What is expected:
What you return must match the listing exactly, with every image removed.

Exercise data:
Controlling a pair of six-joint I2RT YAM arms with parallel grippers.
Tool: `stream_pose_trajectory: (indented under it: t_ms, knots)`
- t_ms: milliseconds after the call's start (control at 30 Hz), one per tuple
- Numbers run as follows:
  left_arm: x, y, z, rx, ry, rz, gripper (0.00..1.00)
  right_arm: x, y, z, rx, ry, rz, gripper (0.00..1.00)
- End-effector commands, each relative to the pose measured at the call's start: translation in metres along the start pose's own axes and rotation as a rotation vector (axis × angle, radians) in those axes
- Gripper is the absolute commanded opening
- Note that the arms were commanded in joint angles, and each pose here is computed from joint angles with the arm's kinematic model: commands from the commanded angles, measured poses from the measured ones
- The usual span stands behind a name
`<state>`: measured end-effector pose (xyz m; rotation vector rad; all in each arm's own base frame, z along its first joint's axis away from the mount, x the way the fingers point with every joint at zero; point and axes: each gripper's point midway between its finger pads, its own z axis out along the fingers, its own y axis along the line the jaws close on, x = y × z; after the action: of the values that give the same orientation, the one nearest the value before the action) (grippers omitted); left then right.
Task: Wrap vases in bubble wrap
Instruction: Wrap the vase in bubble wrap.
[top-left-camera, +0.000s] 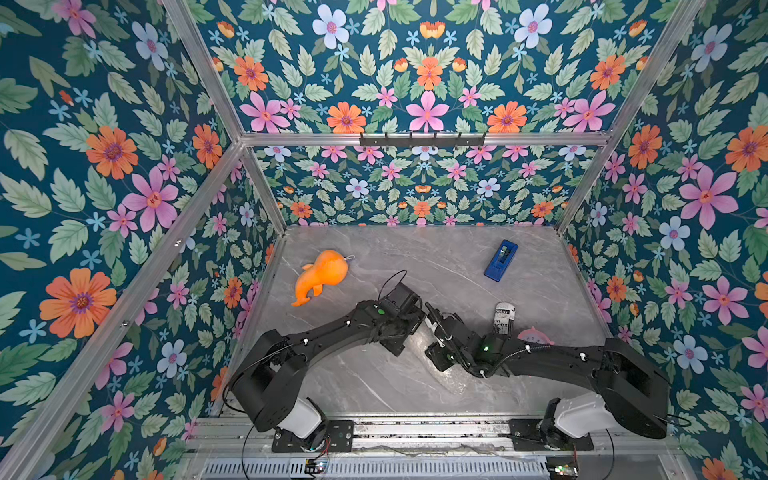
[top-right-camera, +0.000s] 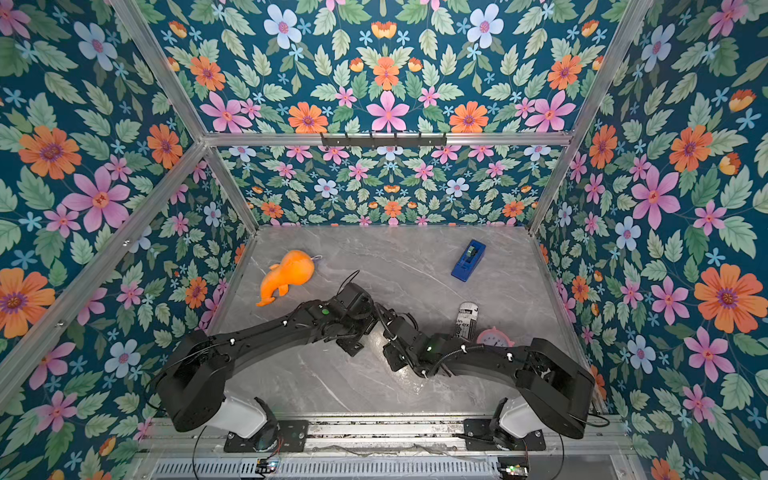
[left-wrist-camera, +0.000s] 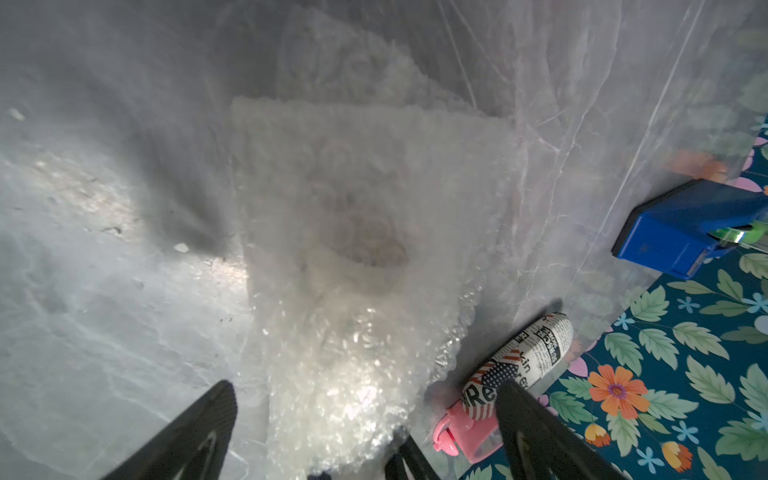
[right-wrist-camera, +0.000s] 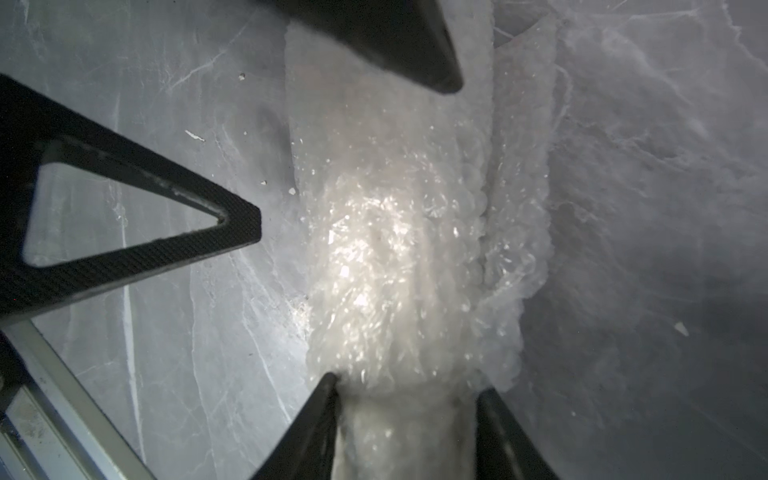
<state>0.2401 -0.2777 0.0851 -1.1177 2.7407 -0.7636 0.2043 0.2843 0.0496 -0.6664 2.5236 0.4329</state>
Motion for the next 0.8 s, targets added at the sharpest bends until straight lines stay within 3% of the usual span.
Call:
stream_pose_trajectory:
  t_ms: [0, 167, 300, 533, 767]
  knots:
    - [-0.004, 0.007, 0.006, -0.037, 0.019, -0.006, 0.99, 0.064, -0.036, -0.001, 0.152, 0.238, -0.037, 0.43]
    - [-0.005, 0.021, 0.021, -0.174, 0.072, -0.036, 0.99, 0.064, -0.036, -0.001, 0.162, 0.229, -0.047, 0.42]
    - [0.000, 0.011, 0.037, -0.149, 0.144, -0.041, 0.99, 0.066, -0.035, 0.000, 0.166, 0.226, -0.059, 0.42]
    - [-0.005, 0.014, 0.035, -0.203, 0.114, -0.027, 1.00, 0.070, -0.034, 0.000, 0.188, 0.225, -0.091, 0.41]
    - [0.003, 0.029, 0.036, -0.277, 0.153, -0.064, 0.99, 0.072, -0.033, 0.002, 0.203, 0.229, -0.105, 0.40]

Answer section:
Controlling a pair of six-joint I2RT YAM arms with parallel grippers.
Tool: `stream_pose_trajectory: (indented under it: t_ms, knots)`
- t_ms: milliseconds after the call's start (control at 30 Hz), one per tuple
- Numbers run as follows:
  left_arm: x, y, z, rx, ry, rz, gripper (0.00..1.00)
  right_arm: x, y, z, rx, ry, rz, gripper (0.00..1.00)
- End-effector commands, each relative to the pose measured at the call's start: translation in metres along the start pose's own axes and rotation as a rotation vector (axis × angle, radians) in those axes
- Gripper is the absolute commanded opening
- Note that the arms were commanded in joint angles, and each pose here is computed from joint angles with the arm's kinematic model: commands from the commanded angles, measured poses from the measured ones
- The usual span stands behind a name
`<state>`: measured end-effector pose (xyz m; rotation vector rad; all in each arm's own base frame, z along its first joint's axis away from the mount, x the way the fingers point with every joint at zero; point and axes: each gripper's point midway between its finger pads, its own z axis out along the fingers, its own y axis along the line the jaws close on, x = y × z; after the action: of the values that give the same orientation, the one nearest the value before the action) (grippers omitted); left then right.
Task: Wrap vases in bubble wrap
Instruction: Wrap the vase in bubble wrap.
[top-left-camera, +0.000s] 
[top-right-camera, +0.000s] 
[left-wrist-camera, +0.000s] 
[right-wrist-camera, +0.000s] 
<state>0.2401 -0.2777 0.0851 -1.1177 2.7407 -0.7636 0.2043 0.2843 0.0496 -0.6664 2.5236 0.4329</state>
Motion for the next 0.8 s, targets added at the sharpest bends until straight lines stay within 3% of the usual span.
Call:
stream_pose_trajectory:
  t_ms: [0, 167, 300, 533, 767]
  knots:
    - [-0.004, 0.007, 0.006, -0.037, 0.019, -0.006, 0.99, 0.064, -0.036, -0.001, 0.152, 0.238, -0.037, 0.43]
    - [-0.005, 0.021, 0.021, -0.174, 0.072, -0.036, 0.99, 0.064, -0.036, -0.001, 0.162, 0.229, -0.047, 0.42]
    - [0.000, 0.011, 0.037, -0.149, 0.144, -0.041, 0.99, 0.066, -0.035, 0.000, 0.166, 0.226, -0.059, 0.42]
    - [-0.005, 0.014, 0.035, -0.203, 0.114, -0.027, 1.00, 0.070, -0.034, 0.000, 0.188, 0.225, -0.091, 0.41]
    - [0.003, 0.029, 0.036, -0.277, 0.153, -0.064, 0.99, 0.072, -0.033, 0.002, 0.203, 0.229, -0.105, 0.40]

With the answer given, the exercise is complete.